WORK INSTRUCTION => Line tally for the word "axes": count the lines below that contain it and reply with the number alone.

COLLECTED DATA =>
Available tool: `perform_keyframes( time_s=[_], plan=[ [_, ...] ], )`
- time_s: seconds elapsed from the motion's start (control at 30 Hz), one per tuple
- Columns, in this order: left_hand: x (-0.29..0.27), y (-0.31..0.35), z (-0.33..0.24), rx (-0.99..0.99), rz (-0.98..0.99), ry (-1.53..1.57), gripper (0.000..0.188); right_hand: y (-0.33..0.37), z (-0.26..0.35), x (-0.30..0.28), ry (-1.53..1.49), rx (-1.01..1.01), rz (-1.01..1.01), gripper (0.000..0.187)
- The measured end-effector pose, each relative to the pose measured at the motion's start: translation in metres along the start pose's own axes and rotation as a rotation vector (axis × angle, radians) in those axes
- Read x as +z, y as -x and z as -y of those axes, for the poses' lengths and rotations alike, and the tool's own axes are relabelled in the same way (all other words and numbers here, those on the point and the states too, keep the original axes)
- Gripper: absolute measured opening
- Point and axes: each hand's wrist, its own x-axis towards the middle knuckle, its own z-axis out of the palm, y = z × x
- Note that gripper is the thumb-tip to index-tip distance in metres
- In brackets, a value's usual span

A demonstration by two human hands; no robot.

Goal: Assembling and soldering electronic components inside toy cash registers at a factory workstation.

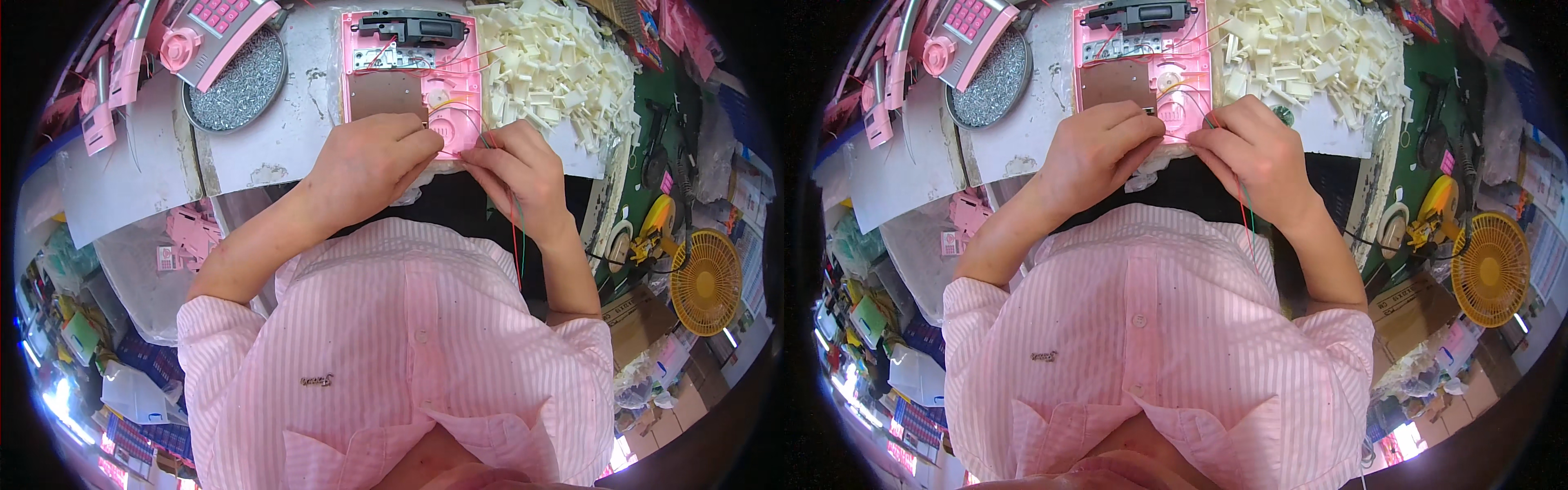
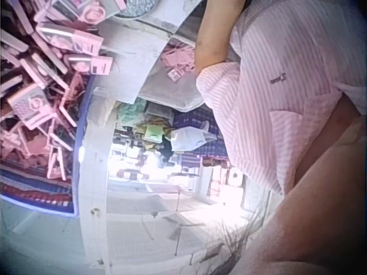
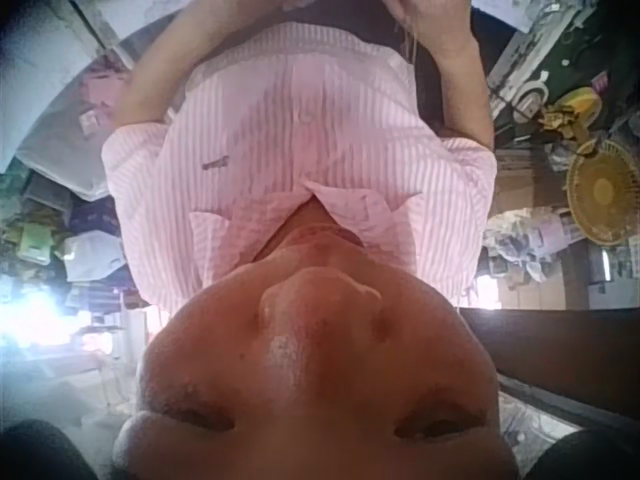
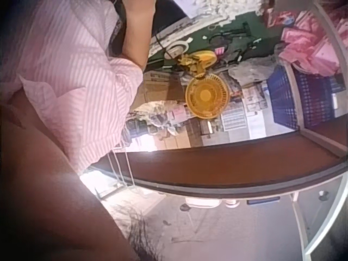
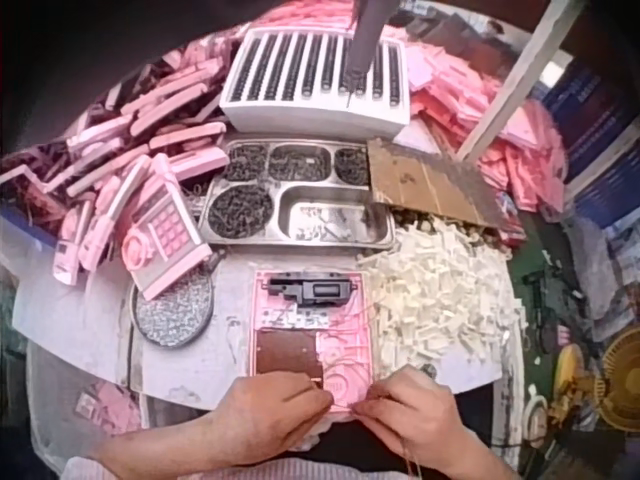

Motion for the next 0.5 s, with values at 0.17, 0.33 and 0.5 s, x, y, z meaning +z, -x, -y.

EXERCISE ANSWER => 3